**Your assignment**
Give back each line of the data exactly as it reads, minus the pictures.

- - -

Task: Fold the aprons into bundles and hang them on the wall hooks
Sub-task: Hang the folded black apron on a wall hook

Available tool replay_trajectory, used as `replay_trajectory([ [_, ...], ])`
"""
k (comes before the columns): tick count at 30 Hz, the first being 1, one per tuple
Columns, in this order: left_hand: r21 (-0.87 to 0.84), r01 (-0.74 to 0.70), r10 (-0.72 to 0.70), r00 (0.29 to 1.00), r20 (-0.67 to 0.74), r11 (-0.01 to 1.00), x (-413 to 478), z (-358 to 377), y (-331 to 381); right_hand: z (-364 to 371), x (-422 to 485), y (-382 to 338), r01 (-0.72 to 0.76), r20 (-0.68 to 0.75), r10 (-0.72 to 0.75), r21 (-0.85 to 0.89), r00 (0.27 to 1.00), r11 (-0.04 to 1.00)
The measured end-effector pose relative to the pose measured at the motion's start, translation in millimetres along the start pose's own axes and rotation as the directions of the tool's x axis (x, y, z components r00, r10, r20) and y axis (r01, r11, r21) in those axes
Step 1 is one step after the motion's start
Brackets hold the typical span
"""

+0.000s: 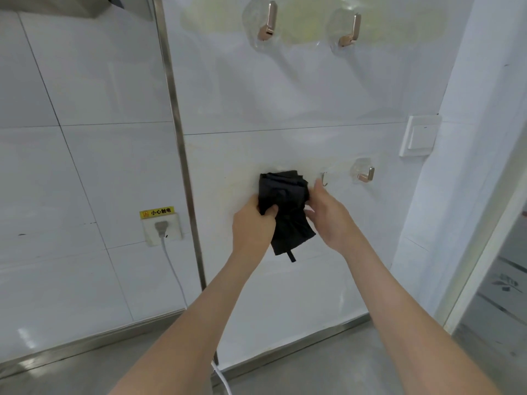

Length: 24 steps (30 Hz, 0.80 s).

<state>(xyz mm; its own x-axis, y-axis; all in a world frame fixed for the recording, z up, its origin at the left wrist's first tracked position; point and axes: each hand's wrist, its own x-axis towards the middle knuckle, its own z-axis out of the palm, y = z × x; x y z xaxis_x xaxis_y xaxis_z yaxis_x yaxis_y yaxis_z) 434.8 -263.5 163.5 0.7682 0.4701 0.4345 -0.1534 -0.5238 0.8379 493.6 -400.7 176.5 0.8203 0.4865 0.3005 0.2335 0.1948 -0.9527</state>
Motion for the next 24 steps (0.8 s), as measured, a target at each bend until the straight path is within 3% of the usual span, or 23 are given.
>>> replay_trajectory([
  [4, -0.006, 0.036, -0.036, 0.999, 0.033, 0.999, -4, 1, 0, 3, -14, 14, 0.069, 0.001, -0.069, -0.088, 0.998, 0.994],
  [11, 0.119, 0.085, -0.106, 0.979, 0.176, 0.989, -20, -6, -8, 22, -12, 12, -0.020, -0.314, -0.097, -0.352, 0.944, 0.936],
  [13, 0.142, 0.075, -0.097, 0.983, 0.159, 0.987, -23, -9, -10, 27, -15, 19, -0.009, -0.422, -0.181, -0.410, 0.888, 0.912],
  [16, 0.164, 0.031, -0.049, 0.993, 0.110, 0.986, -29, -17, -14, 43, -31, 29, 0.050, -0.529, -0.416, -0.573, 0.740, 0.818],
  [18, 0.161, 0.000, -0.017, 0.994, 0.107, 0.987, -38, -29, -18, 65, -48, 35, 0.177, -0.447, -0.529, -0.619, 0.721, 0.765],
  [20, 0.160, -0.036, 0.015, 0.992, 0.126, 0.986, -50, -42, -22, 88, -63, 40, 0.281, -0.306, -0.543, -0.604, 0.782, 0.746],
  [24, 0.251, -0.049, 0.011, 0.989, 0.150, 0.967, -83, -89, -56, 149, -89, 67, 0.306, -0.075, -0.412, -0.554, 0.908, 0.774],
])
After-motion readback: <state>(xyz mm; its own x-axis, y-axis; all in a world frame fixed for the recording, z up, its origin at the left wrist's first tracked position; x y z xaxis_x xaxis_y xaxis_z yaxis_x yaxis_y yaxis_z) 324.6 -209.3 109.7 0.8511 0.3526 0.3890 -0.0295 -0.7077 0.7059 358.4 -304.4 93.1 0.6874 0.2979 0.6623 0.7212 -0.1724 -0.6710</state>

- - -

**Your solution**
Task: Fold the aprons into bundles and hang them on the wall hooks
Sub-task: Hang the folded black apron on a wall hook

Available tool replay_trajectory, used as `replay_trajectory([ [_, ...], ])`
"""
k (comes before the columns): tick count at 30 Hz, the first being 1, one per tuple
Columns, in this order: left_hand: r21 (-0.87 to 0.84), r01 (-0.74 to 0.70), r10 (-0.72 to 0.70), r00 (0.29 to 1.00), r20 (-0.67 to 0.74), r11 (-0.01 to 1.00), x (-413 to 478), z (-358 to 377), y (-331 to 381); right_hand: z (-364 to 371), x (-422 to 485), y (-382 to 338), r01 (-0.72 to 0.76), r20 (-0.68 to 0.75), r10 (-0.72 to 0.75), r21 (-0.85 to 0.89), r00 (0.27 to 1.00), r11 (-0.04 to 1.00)
The measured end-effector pose relative to the pose measured at the motion's start, translation in millimetres along the start pose's own axes and rotation as the directions of the tool's x axis (x, y, z components r00, r10, r20) and y axis (r01, r11, r21) in those axes
Step 1 is one step after the motion's start
Brackets hold the typical span
"""

+0.000s: 

Length: 24 steps (30 Hz, 0.80 s).

<state>(xyz mm; its own x-axis, y-axis; all in a world frame fixed for the recording, z up, its origin at the left wrist's first tracked position; point and axes: each hand's wrist, its own x-axis towards the middle knuckle, its own z-axis out of the palm, y = z × x; x y z xaxis_x xaxis_y xaxis_z yaxis_x yaxis_y yaxis_z) 434.8 -263.5 163.5 0.7682 0.4701 0.4345 -0.1534 -0.5238 0.8379 493.6 -400.7 176.5 0.8203 0.4865 0.3005 0.2335 0.1948 -0.9527</state>
Motion for the next 24 steps (0.8 s), as measured, a target at each bend until the straight path is within 3% of the usual span, or 23 are given.
>>> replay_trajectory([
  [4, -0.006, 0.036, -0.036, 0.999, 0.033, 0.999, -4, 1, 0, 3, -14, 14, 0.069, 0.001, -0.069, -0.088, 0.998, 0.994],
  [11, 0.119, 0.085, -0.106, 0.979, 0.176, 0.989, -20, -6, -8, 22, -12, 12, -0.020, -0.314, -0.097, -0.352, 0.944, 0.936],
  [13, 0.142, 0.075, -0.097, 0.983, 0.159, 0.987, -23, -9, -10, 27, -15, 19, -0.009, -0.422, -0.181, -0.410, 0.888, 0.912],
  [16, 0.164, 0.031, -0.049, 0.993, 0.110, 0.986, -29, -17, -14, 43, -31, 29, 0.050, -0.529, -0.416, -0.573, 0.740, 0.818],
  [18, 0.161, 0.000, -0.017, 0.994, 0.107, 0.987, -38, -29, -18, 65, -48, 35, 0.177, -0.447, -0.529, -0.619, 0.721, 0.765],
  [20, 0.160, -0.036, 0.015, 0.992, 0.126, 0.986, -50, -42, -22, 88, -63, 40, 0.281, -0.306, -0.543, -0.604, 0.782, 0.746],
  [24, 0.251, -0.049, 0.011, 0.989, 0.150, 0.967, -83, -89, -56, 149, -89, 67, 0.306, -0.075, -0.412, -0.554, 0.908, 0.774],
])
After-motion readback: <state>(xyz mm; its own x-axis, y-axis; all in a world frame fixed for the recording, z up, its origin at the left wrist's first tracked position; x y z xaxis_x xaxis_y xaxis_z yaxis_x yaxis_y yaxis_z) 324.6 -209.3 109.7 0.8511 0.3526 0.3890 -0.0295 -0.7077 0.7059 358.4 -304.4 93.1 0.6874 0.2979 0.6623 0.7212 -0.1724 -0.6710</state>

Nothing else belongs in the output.